High fidelity simulation of transcritical injection

Transcritical injection of a multi-component fluid occurs in many practical applications such as diesel and rocket engines. In this type of injection a liquid fuel at a supercritical pressure but subcritical temperature, is introduced into an environment where conditions are supercritical. The convoluted physics of the transition from the subcritical to the supercritical state is linked to thermodynamic property variations and poses challenges to numerical simulation. For example, the temporary presence of surface tension implies that both the subcritical liquid-vapor interface and the transition boundary to supercritical fluid need to be captured. In this work, numerical simulation of a binary system of a subcritical liquid injecting into a supercritical, quiescent gaseous environment is performed.
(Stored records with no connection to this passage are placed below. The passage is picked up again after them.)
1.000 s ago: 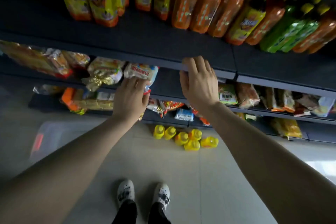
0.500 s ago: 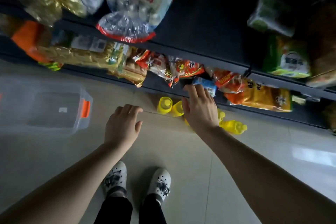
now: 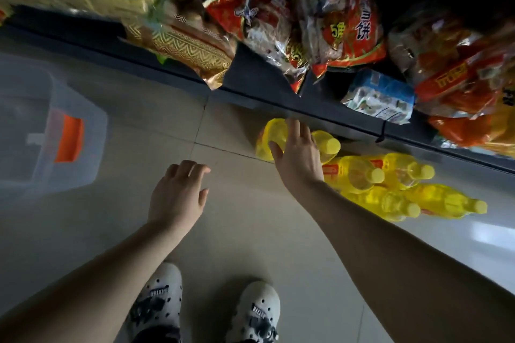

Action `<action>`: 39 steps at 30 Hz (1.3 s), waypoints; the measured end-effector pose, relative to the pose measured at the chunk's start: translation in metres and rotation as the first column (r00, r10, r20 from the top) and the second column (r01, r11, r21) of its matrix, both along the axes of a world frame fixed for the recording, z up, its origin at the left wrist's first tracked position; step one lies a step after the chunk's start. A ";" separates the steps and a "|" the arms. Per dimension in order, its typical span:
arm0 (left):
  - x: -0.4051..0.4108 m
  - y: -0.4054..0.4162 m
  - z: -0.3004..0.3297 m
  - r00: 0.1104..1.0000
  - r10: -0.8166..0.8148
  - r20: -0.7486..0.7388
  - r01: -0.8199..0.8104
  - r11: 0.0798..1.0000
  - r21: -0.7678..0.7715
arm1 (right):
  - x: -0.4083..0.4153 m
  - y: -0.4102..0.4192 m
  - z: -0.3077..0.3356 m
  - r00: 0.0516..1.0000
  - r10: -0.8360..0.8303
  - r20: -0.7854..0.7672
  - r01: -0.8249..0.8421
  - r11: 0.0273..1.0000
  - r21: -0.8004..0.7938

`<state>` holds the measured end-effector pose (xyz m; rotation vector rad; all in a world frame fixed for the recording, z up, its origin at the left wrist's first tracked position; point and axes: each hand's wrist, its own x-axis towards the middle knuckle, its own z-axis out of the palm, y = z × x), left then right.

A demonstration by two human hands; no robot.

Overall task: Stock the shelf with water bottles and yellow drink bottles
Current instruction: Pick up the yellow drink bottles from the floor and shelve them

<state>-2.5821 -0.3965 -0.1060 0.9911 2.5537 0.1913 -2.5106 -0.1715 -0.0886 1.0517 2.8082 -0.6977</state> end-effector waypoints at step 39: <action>-0.045 0.028 0.257 0.896 -0.191 0.402 0.374 0.812 -0.448 | 0.025 0.025 0.343 0.991 -0.002 -0.134 -0.032 0.967 -0.252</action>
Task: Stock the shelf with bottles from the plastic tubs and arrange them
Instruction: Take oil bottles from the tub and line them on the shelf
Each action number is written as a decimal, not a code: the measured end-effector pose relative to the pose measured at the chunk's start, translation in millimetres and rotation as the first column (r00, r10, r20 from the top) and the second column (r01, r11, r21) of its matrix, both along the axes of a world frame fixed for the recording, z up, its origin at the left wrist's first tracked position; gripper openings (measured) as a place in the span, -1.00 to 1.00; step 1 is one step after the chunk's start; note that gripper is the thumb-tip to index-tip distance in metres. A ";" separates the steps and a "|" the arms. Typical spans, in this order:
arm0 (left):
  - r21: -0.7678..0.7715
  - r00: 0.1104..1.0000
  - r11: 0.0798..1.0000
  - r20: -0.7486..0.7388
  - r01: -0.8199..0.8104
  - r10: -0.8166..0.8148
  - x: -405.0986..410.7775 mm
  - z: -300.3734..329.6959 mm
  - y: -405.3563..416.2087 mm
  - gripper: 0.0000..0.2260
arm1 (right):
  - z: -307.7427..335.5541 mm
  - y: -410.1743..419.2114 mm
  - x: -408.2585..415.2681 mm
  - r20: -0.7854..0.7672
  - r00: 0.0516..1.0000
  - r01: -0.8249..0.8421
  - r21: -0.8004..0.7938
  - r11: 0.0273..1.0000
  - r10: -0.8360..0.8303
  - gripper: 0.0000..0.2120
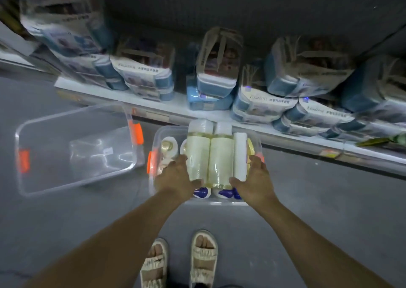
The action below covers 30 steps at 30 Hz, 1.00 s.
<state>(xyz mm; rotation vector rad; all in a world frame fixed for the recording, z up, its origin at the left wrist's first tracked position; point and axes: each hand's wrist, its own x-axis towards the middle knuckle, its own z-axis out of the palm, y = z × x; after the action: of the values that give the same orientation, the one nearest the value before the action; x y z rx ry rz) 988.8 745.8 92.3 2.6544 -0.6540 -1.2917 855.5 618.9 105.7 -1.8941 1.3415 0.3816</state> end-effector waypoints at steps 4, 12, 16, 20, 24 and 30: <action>-0.005 0.999 0.999 0.036 -0.040 0.040 -2.3 -58.4 -18.6 -0.23 | -48.1 -0.2 0.9 0.032 0.999 0.016 0.023 1.000 -0.017 -0.23; -0.156 0.958 0.945 -0.051 -0.286 0.282 -7.2 -128.9 -32.9 -0.10 | -99.9 2.6 -1.0 0.067 0.994 0.086 0.056 0.995 -0.090 -0.23; -0.173 0.935 0.920 -0.123 -0.350 0.333 1.2 -135.6 -29.6 -0.22 | -104.6 3.0 3.9 0.112 0.990 0.086 0.042 0.995 -0.090 -0.32; -0.145 0.911 0.911 -0.215 -0.385 0.351 14.5 -133.6 -26.5 -0.29 | -104.6 9.7 14.9 0.126 0.985 0.110 0.050 0.993 -0.115 -0.36; -0.148 0.741 0.779 -0.455 -0.610 0.494 27.7 -117.4 -9.1 -0.41 | -99.7 16.3 29.3 0.122 0.984 0.122 0.063 0.991 -0.129 -0.34; -0.022 0.398 0.603 -0.770 -0.798 0.499 40.1 -101.4 26.2 -0.46 | -94.9 20.0 44.5 0.039 0.991 0.126 0.051 0.991 -0.129 -0.31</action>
<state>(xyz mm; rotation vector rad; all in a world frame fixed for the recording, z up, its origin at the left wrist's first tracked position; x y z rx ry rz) 1028.9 772.0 -9.1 1.5312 0.2737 -1.4924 899.9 639.0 10.8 -1.7570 1.4044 0.3047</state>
A coupled level set and volume of fluid method is adopted to capture the liquid-vapor interface, across which the continuity of mass and energy fluxes is preserved. The fluid state over the range of subcritical liquid to supercritical fluid is determined by incorporating the Peng-Robinson equation of state. To efficiently account for the sharp changes in properties near the liquid-vapor interface and the transition boundary to supercritical fluid, an adaptive mesh refinement technique is employed. Analysis of results focuses on the impact of vanishing surface tension as conditions transition from sub-critical to supercritical.